* EXERCISE PROMPT
Counting only lines that contain the string "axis", how many are there in the data? Say the number alone.

* DATA EXTRACT
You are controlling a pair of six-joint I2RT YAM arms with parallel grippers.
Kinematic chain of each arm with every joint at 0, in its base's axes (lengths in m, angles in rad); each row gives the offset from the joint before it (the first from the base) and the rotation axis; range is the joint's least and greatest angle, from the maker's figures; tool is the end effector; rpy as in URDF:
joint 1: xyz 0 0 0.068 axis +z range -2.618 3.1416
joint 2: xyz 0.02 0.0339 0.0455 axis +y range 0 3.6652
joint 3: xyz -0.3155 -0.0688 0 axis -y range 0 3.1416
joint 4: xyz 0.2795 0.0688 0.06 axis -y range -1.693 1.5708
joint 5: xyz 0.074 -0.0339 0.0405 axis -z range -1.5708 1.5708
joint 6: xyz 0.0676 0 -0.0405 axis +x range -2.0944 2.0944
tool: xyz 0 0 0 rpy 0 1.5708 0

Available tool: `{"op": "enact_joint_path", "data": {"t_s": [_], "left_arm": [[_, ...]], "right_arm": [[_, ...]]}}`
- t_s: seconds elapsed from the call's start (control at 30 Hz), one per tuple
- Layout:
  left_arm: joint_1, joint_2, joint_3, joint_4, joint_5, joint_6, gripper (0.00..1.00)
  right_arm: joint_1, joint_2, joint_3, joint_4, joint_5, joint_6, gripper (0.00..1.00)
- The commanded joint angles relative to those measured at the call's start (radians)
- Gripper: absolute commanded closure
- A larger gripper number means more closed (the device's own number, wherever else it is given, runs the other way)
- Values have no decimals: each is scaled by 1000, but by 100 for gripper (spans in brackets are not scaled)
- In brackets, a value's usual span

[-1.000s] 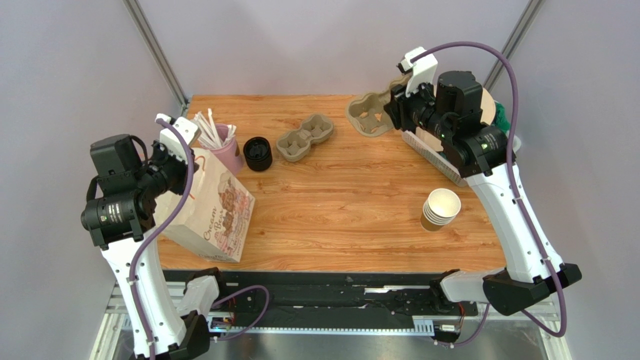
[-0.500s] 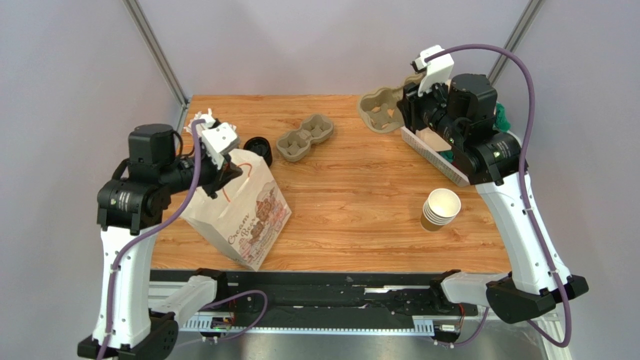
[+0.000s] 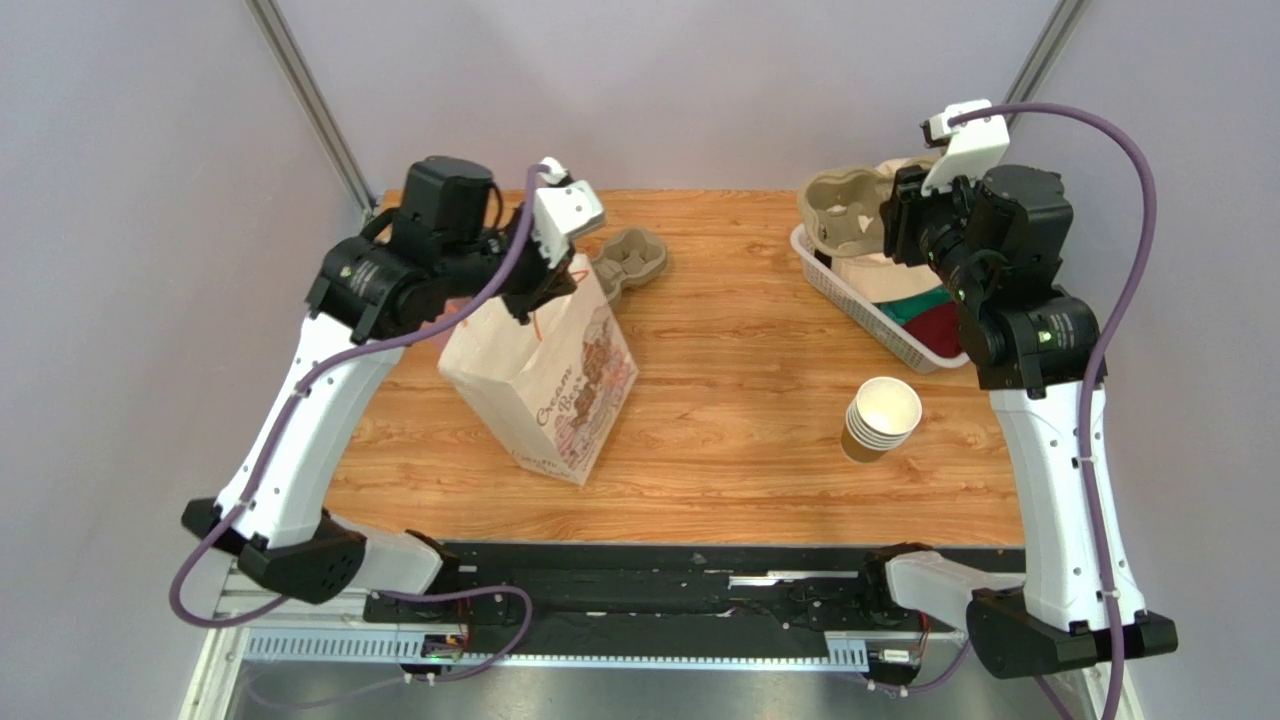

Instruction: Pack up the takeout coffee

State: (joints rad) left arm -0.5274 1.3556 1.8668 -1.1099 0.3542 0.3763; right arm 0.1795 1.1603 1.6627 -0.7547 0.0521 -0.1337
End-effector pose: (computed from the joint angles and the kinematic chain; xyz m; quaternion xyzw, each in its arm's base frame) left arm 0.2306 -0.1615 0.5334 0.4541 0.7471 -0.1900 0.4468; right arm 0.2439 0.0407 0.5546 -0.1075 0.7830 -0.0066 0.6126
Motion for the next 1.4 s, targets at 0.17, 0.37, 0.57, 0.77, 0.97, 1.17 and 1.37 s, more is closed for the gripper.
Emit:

* EXERCISE RESPONSE
7